**How to complete this task:** A complete answer lists every line of the material where the string "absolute" occurs.
Supplied data Block Start
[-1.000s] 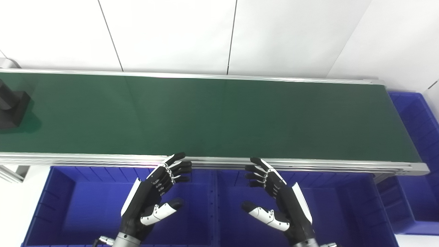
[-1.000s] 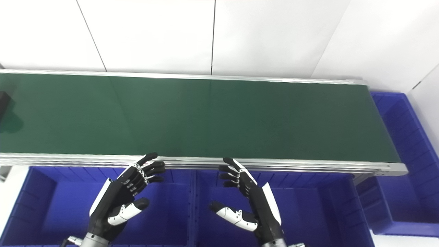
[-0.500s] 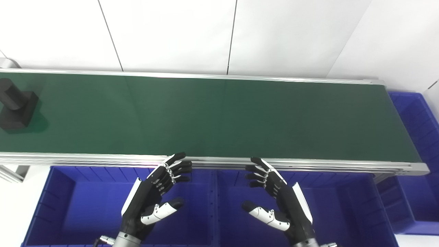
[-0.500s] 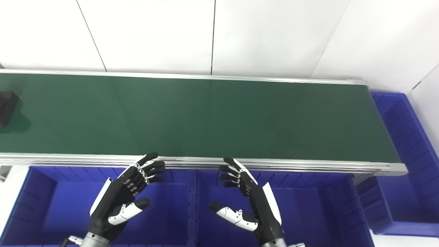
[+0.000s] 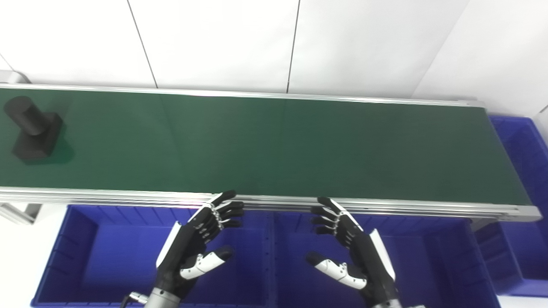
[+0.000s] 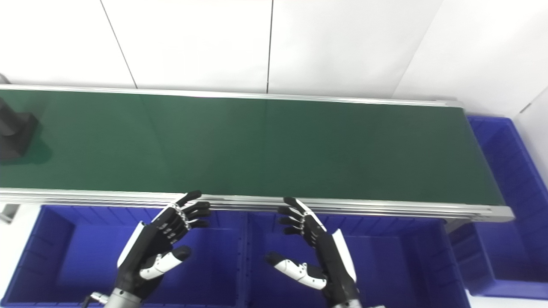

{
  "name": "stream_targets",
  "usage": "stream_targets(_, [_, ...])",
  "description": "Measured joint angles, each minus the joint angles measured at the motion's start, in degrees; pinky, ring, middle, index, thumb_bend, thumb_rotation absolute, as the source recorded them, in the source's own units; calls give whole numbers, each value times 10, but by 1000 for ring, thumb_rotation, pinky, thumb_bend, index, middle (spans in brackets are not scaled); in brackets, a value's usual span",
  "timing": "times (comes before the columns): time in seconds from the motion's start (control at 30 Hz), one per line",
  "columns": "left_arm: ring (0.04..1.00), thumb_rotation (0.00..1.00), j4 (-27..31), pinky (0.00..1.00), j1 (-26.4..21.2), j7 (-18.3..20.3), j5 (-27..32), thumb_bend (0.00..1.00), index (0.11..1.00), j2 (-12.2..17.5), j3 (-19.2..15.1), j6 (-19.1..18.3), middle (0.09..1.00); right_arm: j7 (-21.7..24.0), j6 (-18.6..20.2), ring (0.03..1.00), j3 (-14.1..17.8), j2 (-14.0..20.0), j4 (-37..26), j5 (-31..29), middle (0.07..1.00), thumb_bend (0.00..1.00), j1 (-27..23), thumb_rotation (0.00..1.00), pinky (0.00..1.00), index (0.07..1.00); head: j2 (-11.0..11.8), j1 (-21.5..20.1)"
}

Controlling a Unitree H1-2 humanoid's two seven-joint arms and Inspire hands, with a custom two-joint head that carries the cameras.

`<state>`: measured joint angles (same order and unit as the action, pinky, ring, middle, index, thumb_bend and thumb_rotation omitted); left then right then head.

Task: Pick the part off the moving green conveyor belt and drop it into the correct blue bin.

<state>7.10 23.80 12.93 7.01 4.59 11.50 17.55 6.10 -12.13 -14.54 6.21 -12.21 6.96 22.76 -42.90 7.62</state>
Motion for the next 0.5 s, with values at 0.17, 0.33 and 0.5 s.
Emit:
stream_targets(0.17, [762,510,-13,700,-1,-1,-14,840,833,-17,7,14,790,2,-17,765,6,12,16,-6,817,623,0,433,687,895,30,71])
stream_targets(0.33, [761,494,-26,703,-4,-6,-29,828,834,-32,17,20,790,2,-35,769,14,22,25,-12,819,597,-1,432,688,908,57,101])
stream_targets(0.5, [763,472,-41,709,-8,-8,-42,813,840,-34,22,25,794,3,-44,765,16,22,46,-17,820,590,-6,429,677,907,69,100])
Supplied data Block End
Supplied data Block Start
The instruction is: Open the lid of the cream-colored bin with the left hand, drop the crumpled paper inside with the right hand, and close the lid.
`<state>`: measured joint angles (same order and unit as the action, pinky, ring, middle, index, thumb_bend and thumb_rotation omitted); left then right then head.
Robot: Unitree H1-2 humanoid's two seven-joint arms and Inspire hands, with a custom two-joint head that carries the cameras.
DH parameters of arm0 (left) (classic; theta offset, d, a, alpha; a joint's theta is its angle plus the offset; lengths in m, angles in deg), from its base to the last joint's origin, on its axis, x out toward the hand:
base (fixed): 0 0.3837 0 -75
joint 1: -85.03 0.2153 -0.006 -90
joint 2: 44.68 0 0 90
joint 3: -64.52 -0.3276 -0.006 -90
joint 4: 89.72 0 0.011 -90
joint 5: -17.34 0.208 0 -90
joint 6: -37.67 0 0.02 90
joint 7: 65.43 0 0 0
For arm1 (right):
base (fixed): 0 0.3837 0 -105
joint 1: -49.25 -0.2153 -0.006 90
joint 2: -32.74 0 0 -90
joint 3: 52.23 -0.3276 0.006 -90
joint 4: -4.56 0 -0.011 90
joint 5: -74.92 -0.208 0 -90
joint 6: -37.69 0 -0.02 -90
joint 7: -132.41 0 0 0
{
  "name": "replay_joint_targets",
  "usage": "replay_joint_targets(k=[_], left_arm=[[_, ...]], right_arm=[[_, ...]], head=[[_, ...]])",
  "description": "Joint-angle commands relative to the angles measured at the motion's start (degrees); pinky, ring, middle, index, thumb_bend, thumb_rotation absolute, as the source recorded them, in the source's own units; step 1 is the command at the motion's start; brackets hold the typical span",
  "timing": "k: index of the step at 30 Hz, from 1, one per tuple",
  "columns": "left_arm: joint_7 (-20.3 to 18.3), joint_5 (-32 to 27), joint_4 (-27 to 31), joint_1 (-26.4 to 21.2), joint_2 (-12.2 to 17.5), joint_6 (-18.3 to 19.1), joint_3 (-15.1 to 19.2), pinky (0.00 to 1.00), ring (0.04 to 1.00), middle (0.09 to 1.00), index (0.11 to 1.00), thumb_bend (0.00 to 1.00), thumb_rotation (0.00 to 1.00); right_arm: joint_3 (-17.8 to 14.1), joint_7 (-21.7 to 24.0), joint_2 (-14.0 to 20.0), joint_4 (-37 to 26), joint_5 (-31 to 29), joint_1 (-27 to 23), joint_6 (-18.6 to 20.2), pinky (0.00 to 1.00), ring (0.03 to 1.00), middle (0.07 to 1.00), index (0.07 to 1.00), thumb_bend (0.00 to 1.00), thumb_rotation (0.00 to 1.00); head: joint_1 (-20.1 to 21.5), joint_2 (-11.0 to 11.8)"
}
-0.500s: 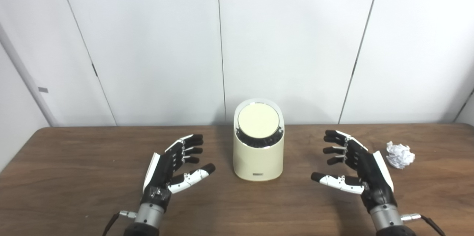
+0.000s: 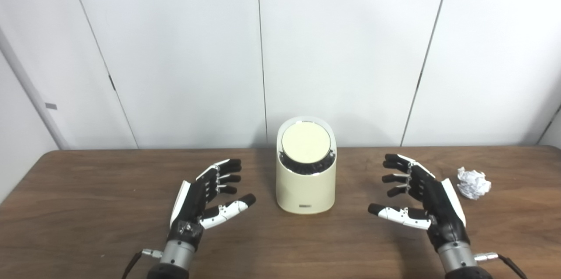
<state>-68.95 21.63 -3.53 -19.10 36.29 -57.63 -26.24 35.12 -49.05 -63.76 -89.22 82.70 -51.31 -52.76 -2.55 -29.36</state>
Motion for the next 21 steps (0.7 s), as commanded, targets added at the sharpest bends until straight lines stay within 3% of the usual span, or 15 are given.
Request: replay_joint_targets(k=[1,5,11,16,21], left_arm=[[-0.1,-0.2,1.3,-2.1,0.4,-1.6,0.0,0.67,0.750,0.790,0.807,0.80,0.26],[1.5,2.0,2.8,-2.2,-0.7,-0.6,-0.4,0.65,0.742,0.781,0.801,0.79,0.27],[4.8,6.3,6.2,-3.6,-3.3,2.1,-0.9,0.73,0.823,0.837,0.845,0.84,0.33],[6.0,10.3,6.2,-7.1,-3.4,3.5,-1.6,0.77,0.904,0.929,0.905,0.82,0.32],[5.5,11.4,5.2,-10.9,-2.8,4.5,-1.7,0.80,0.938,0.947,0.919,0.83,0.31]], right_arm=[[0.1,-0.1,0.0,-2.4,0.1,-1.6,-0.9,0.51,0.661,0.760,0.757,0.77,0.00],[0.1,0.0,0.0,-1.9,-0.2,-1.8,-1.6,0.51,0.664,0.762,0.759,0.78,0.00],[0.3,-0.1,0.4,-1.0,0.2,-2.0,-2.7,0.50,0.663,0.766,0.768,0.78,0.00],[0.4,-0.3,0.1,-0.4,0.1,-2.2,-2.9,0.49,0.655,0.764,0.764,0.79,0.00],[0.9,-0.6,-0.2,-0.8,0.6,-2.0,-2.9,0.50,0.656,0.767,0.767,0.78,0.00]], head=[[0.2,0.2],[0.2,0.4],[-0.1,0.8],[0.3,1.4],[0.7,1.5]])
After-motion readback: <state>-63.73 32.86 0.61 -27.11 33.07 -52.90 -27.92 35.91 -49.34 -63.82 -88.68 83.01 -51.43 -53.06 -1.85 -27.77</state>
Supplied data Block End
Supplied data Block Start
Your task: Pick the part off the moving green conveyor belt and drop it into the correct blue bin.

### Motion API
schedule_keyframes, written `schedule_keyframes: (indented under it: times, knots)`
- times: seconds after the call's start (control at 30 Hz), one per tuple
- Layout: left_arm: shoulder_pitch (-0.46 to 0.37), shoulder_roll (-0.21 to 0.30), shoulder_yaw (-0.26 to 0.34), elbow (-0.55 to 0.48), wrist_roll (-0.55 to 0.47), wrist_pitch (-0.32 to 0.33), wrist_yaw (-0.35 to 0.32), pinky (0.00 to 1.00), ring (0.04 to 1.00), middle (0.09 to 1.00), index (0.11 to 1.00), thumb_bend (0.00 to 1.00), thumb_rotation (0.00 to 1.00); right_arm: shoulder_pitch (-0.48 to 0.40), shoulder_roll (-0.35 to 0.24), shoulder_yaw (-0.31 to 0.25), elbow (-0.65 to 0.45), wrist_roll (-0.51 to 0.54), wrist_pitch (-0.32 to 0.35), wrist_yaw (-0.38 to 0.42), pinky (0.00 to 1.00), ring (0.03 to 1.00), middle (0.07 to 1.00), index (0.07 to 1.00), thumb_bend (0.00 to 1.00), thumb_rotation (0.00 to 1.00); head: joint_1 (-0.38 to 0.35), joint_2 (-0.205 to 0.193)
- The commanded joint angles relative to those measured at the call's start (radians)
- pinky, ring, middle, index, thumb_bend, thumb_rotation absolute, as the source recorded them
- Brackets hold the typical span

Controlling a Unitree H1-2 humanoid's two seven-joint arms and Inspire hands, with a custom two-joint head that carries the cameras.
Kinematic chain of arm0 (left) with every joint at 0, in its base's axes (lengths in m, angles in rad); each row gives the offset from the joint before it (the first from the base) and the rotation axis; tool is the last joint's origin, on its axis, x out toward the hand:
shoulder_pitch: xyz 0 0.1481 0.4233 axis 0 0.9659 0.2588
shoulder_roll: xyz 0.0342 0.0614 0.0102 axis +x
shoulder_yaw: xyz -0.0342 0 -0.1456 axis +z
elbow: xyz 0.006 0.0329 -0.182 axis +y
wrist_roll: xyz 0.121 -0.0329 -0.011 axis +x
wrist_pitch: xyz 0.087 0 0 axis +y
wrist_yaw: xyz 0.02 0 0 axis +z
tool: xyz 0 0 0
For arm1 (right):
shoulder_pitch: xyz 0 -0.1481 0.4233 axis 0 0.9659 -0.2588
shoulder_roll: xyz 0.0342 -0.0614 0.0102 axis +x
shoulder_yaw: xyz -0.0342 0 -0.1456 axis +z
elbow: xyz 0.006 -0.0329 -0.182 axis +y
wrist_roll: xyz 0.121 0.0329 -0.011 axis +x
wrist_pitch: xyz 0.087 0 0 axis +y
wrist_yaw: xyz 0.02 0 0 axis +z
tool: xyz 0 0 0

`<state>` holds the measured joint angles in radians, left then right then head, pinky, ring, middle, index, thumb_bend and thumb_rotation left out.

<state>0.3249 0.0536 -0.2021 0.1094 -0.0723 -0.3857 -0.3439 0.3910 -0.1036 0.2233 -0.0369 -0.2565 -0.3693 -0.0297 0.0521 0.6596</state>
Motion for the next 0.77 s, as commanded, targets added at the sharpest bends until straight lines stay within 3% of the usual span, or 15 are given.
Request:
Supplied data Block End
**Response box:**
  "description": "Measured joint angles, each minus the joint angles measured at the motion's start, in degrees; pinky, ring, middle, index, thumb_bend, thumb_rotation absolute, as the source recorded them, in the source's own units; calls give whole numbers, each value times 10, but by 1000 for ring, thumb_rotation, pinky, thumb_bend, index, middle (spans in brackets are not scaled); in brackets, a value's usual span",
  "description": "Joint-angle commands relative to the angles measured at the motion's start (degrees); pinky, ring, middle, index, thumb_bend, thumb_rotation absolute, as the source recorded them, in the source's own units; step 1 is the command at the motion's start; brackets hold the typical span",
- pinky, ring, middle, index, thumb_bend, thumb_rotation absolute, as the source recorded them

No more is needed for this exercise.